A comparison of regulatory cells in spinal fluid and blood in patients with multiple sclerosis and other neurologic diseases.

Multiple sclerosis is a disease in which immune abnormalities are present both in the CNS and peripheral blood. Whether these changes are primary or secondary to the disease process is not known. We tested T-cell clones derived from activated lymphocytes in the blood and CSF of MS patients and controls for their capacity to regulate T-cell responses to alloantigens.
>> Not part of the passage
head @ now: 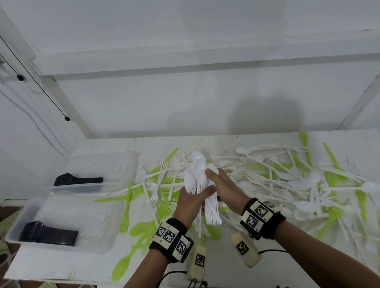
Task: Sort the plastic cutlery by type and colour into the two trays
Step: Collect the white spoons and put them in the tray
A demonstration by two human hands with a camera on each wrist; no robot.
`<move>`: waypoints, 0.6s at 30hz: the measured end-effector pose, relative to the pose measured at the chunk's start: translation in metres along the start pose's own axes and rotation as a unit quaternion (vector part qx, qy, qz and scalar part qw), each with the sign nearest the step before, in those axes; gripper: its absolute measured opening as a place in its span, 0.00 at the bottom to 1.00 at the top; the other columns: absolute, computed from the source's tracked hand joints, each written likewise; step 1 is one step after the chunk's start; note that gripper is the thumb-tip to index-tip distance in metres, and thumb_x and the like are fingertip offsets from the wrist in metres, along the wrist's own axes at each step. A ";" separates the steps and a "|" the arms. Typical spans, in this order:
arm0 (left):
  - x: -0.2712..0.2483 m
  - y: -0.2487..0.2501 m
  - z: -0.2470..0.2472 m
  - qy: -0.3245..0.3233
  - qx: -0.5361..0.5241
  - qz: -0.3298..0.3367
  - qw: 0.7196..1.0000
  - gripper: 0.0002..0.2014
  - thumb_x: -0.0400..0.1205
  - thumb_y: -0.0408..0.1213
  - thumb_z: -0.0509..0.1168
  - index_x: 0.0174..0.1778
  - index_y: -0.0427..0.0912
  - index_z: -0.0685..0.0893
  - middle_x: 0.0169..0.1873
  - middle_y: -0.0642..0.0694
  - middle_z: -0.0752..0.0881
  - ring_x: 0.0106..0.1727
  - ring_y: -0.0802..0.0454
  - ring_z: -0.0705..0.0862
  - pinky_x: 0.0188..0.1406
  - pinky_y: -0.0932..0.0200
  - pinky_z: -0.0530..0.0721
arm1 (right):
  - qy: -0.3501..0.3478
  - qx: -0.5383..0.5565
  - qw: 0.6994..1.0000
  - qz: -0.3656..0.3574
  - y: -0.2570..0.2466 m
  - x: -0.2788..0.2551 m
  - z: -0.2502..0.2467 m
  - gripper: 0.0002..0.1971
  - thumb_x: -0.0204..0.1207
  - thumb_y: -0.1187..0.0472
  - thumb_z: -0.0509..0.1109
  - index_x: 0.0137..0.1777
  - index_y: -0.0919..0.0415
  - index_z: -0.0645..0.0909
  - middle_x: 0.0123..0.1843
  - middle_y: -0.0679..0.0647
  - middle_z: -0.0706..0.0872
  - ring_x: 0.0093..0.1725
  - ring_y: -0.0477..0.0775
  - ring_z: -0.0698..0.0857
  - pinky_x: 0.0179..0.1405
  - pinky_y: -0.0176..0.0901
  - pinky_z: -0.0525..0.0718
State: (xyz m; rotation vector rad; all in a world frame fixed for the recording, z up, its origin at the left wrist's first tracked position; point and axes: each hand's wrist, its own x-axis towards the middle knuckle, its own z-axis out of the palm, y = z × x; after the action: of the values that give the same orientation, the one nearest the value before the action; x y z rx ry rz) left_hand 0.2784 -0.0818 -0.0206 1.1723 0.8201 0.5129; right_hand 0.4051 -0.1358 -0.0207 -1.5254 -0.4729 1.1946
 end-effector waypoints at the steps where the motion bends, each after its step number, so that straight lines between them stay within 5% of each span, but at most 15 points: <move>1: 0.001 -0.003 -0.001 0.002 0.013 -0.005 1.000 0.12 0.80 0.37 0.78 0.57 0.37 0.89 0.45 0.38 0.94 0.42 0.38 0.92 0.35 0.46 0.87 | 0.000 0.015 1.000 0.005 0.002 0.000 0.000 0.24 0.83 0.40 0.67 0.71 0.55 0.74 0.66 0.59 0.86 0.61 0.60 0.90 0.55 0.62 0.91; 3: 0.003 -0.008 -0.005 0.003 0.027 -0.009 1.000 0.13 0.79 0.41 0.78 0.55 0.38 0.90 0.41 0.38 0.93 0.35 0.40 0.86 0.28 0.51 0.80 | 0.002 0.046 0.999 0.012 0.008 0.002 0.000 0.29 0.76 0.39 0.72 0.71 0.56 0.77 0.66 0.63 0.87 0.61 0.66 0.90 0.54 0.66 0.91; 6: 0.005 -0.007 -0.009 0.013 0.018 0.009 1.000 0.10 0.83 0.41 0.74 0.59 0.46 0.92 0.45 0.42 0.94 0.37 0.45 0.89 0.29 0.53 0.79 | 0.012 0.082 0.997 -0.002 0.013 0.003 0.000 0.23 0.82 0.47 0.71 0.70 0.62 0.78 0.64 0.64 0.88 0.61 0.64 0.90 0.62 0.66 0.87; 9: 0.010 -0.001 -0.015 0.086 0.011 0.027 0.996 0.08 0.86 0.39 0.70 0.59 0.44 0.92 0.44 0.40 0.94 0.33 0.49 0.87 0.25 0.59 0.78 | 0.018 0.112 0.994 -0.004 0.011 0.004 -0.002 0.21 0.86 0.54 0.69 0.73 0.61 0.72 0.63 0.61 0.87 0.55 0.61 0.92 0.50 0.58 0.88; 13: 0.019 0.008 -0.023 0.120 -0.016 0.020 0.992 0.10 0.84 0.43 0.72 0.57 0.41 0.91 0.43 0.43 0.94 0.40 0.48 0.91 0.26 0.60 0.82 | 0.031 0.021 0.998 -0.051 0.010 -0.004 0.002 0.16 0.88 0.56 0.67 0.70 0.57 0.69 0.49 0.57 0.82 0.33 0.52 0.83 0.29 0.45 0.80; 16: 0.023 0.017 -0.019 0.108 -0.032 0.013 0.994 0.10 0.81 0.42 0.77 0.46 0.37 0.91 0.33 0.45 0.92 0.31 0.51 0.88 0.25 0.62 0.80 | -0.007 -0.022 0.998 -0.060 0.018 -0.011 0.011 0.15 0.88 0.55 0.66 0.70 0.55 0.69 0.43 0.55 0.77 0.31 0.48 0.77 0.26 0.40 0.74; 18: 0.025 0.018 -0.016 0.108 -0.027 0.014 0.994 0.10 0.77 0.41 0.80 0.45 0.37 0.91 0.34 0.42 0.92 0.33 0.45 0.89 0.27 0.56 0.83 | -0.018 -0.019 0.999 -0.041 0.021 -0.012 0.013 0.15 0.87 0.52 0.67 0.68 0.54 0.70 0.44 0.54 0.76 0.33 0.47 0.76 0.27 0.40 0.74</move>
State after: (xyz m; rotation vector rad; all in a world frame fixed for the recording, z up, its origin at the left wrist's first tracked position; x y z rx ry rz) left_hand 0.2822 -0.0476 -0.0137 1.0929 0.9692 0.6899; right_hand 0.3830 -0.1460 -0.0327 -1.5047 -0.5794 1.1578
A wide spectrum of regulatory functions were observed, ranging from marked enhancement to almost complete suppression. Clones from different patient populations and anatomic sites were equivalent in their regulatory functions with the net effect of clones in each compartment being suppression. However, certain clones from CSF and peripheral blood had the capacity to stimulate autologous T cells. Percentages of such clones in the peripheral blood of MS patients were significantly higher than in controls, while percentages in MS and other neurologic diseases (OND) CSF were equivalent. Our data suggest that (1) functional suppressor cells are not lost from the blood or CSF or MS and OND patients, (2) lymphocytes that have entered the CNS in patients with MS and other CNS diseases have equivalent regulatory functions, (3) MS may be an illness in which peripheral immunologic events are important in perpetuating the disease process, and (4) responses to autologous antigens may also play a role in this perpetuation.